### Task prompt
Within the data that follows, set down exactly the lines from the one containing "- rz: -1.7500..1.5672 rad" through the one containing "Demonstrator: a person", both ends included.
::::::
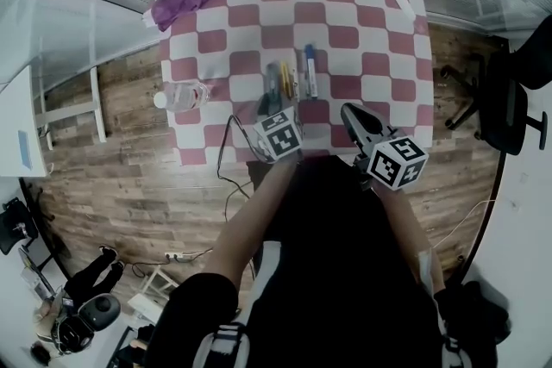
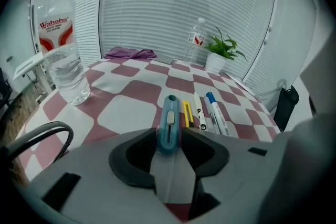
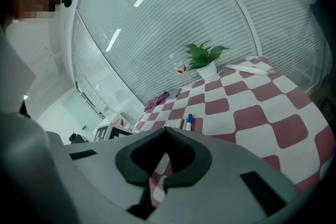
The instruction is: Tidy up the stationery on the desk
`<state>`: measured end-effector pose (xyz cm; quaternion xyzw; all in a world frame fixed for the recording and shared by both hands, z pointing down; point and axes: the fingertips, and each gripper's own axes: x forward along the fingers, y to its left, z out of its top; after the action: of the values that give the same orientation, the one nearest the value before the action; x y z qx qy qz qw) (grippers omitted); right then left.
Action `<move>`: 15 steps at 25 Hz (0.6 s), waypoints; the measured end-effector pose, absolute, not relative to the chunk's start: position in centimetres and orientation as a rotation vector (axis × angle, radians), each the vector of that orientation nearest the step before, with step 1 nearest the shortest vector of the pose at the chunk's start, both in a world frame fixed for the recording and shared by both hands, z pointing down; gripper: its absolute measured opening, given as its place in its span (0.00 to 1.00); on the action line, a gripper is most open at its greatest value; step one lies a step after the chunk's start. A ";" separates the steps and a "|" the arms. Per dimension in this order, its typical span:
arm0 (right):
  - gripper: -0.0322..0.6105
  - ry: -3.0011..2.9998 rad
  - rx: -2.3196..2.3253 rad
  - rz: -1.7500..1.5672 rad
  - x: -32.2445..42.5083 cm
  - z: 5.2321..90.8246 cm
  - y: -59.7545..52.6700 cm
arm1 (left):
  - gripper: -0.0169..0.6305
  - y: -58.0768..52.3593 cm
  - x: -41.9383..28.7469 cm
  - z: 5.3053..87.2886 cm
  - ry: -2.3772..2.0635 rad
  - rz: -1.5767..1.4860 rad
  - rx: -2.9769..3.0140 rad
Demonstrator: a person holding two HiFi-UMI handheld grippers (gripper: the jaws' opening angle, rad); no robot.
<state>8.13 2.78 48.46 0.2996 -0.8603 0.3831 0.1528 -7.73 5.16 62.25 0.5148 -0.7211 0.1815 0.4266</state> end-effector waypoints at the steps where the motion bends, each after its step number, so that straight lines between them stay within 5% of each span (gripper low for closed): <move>1: 0.08 -2.468 0.861 1.099 8.2 48.5 2.8 | 0.29 5.0 -7.8 62.0 -1.806 0.446 1.291; 15: 0.08 -2.534 0.881 1.078 6.1 47.2 5.1 | 0.30 7.0 -7.4 57.0 -1.737 0.433 1.544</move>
<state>6.07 5.12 47.18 0.3023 -0.8696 0.3699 0.1249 -7.35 7.02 56.99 0.6045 -0.6798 0.1696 0.3791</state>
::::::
### Answer below
  - rz: -1.7500..1.5672 rad
  - x: -32.2445..42.5083 cm
  - z: 5.2321..90.8246 cm
  - y: -59.7545..52.6700 cm
arm1 (left):
  - gripper: -0.0169..0.6305
  - y: -58.0768..52.3593 cm
  - x: -41.9383..28.7469 cm
  - z: 5.3053..87.2886 cm
  - ry: -2.3772..2.0635 rad
  - rz: -1.5767..1.4860 rad
  - rx: -2.9769..3.0140 rad
Demonstrator: a person holding two HiFi-UMI handheld grippers (gripper: the jaws' opening angle, rad); no robot.

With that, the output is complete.